Upravit

Sdílet prostřednictvím


How to use image and audio in chat completions with Azure AI model inference

Important

Items marked (preview) in this article are currently in public preview. This preview is provided without a service-level agreement, and we don't recommend it for production workloads. Certain features might not be supported or might have constrained capabilities. For more information, see Supplemental Terms of Use for Microsoft Azure Previews.

This article explains how to use chat completions API with models deployed to Azure AI model inference in Azure AI services.

Prerequisites

To use chat completion models in your application, you need:

  • A chat completions model deployment with support for audio and images.

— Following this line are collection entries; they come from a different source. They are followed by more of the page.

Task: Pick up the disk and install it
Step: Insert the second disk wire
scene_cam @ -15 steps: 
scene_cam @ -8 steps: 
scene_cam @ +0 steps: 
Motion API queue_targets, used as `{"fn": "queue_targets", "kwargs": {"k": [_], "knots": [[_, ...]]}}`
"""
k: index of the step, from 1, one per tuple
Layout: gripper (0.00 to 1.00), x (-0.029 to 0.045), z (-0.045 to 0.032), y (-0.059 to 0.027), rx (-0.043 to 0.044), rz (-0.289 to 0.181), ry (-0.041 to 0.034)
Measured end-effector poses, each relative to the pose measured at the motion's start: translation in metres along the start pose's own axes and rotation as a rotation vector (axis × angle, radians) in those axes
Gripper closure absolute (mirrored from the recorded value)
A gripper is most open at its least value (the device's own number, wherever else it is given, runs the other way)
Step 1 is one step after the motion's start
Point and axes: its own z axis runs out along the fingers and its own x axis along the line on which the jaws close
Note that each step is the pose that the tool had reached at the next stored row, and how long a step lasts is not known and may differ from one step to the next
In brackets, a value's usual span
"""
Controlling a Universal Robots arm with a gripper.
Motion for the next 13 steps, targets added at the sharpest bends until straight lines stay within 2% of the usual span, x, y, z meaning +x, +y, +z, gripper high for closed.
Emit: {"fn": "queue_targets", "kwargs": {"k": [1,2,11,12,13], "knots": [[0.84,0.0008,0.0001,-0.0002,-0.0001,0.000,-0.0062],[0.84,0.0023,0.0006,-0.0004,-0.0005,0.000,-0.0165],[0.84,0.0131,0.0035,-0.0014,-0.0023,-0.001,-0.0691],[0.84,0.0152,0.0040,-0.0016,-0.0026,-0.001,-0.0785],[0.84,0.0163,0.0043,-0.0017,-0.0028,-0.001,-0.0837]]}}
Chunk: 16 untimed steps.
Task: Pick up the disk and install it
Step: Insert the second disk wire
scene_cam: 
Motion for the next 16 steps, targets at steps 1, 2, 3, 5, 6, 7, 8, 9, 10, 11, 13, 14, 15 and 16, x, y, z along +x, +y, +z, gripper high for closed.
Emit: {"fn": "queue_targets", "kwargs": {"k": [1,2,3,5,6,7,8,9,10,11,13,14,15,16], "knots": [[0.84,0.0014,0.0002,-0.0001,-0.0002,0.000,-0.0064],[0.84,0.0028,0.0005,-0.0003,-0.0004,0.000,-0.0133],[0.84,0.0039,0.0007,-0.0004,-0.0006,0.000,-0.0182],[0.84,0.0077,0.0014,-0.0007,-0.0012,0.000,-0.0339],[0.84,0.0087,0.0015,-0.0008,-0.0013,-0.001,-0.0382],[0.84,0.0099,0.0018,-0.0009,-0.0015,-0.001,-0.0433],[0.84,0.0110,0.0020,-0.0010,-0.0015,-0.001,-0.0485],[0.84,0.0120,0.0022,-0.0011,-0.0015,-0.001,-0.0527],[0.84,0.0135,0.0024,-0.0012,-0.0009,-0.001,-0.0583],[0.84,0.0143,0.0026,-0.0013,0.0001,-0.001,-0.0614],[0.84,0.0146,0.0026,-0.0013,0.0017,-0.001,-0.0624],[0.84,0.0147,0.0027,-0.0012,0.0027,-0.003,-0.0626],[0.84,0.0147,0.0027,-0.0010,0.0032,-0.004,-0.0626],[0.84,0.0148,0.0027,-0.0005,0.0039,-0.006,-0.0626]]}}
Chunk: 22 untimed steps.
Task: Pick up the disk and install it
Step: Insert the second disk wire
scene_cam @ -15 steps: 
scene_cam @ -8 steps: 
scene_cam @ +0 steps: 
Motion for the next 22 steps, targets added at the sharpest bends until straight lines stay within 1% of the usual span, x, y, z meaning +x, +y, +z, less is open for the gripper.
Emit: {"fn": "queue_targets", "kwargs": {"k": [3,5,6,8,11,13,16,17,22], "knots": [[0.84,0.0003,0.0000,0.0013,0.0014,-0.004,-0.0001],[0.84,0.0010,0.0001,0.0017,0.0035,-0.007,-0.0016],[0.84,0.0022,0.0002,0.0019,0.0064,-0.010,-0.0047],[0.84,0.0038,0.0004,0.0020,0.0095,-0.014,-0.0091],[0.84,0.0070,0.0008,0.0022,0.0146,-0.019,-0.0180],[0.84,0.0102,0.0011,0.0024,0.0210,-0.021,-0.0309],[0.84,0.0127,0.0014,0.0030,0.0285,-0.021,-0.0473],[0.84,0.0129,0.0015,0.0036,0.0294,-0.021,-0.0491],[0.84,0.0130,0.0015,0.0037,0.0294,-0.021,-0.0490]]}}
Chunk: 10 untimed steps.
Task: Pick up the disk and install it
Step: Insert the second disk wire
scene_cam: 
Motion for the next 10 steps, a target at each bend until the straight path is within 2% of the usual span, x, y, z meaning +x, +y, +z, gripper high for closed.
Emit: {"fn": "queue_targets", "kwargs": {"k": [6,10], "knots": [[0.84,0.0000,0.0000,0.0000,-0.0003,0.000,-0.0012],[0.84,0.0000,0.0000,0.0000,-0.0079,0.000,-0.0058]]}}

If you don't have one read Add and configure models to Azure AI services to add a chat completions model to your resource.

    • This tutorial uses Phi-4-multimodal-instruct.

Use chat completions

First, create the client to consume the model. The following code uses an endpoint URL and key that are stored in environment variables.

import os
from azure.ai.inference import ChatCompletionsClient
from azure.core.credentials import AzureKeyCredential

client = ChatCompletionsClient(
    endpoint="https://<resource>.services.ai.azure.com/models",
    credential=AzureKeyCredential(os.environ["AZURE_INFERENCE_CREDENTIAL"]),
    model="Phi-4-multimodal-instruct"
)

If you have configured the resource to with Microsoft Entra ID support, you can use the following code snippet to create a client.

import os
from azure.ai.inference import ChatCompletionsClient
from azure.identity import DefaultAzureCredential

client = ChatCompletionsClient(
    endpoint="https://<resource>.services.ai.azure.com/models",
    credential=DefaultAzureCredential(),
    model="Phi-4-multimodal-instruct"
)

Use chat completions with images

Some models can reason across text and images and generate text completions based on both kinds of input. In this section, you explore the capabilities of some models for vision in a chat fashion.

Important

Some models support only one image for each turn in the chat conversation and only the last image is retained in context. If you add multiple images, it results in an error.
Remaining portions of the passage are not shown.